Moreover, with a, happily, ageing population and, very likely, lower immigration to redress our increasing demographic imbalances, the burden of the triple lock on the social security budget is getting heavy indeed. I repeat: Altmann is only talking about moving to a double-lock, not condemning older fellow citizens to eternally falling relative living standards. As Theresa May said in her first PMQs, the nation has to live within its means.

As a matter of fact, I happen to think we should start to move to a post-inflation approach where we move away from the annual ritual of pay increases and parallel increases in benefits payments. We should also scrap some of the other regular rises in prices and tariffs, as for utilities and public transport. These traditions go back to an era when we had to deal with high inflation by more or less institutionalising it, through index-linking, so it became a way of life. We don't need to do that any more, and for most of the history of civilisation the world existed with fairly stable prices and a constant value of money. Two-yearly reviews would be a start.

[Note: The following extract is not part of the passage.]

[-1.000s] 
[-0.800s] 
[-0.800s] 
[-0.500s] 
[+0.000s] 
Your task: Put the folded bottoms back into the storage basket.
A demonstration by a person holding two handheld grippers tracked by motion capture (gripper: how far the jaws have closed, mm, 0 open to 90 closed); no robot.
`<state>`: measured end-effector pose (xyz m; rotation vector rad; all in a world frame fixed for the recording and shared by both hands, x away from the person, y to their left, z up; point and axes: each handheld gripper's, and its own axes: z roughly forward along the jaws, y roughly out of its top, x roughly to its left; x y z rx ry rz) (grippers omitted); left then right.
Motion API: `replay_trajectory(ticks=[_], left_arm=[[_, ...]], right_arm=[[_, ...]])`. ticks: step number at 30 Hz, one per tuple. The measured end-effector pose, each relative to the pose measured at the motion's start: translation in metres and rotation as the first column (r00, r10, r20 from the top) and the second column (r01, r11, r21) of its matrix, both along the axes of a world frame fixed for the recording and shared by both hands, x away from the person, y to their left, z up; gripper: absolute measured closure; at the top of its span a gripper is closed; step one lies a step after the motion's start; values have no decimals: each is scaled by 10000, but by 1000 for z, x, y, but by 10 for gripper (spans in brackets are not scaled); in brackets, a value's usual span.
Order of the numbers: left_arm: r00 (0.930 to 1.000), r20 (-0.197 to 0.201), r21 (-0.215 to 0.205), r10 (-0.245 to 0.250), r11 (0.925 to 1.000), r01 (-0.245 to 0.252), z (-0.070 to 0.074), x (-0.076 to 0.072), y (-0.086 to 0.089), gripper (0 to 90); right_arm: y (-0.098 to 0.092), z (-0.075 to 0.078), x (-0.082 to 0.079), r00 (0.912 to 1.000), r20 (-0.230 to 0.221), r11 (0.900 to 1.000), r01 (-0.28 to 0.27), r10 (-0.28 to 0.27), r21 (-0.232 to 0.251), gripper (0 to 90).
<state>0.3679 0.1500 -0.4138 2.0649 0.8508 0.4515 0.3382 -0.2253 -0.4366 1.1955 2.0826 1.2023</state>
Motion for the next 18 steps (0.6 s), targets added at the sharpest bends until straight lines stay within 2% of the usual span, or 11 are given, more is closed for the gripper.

Even if inflation goes up again (the devalued pound will push import prices up) the British need to realise that, old and young, rich and poor, their living standards have been protected for far too long by borrowing from foreigners or by selling national assets to foreigners to cover the bills (everything from nuclear power projects to our airports to ARM Holdings plc). Pensioners, like everyone else, need to lose their sense of entitlement. Post-Brexit, there will be no alternative.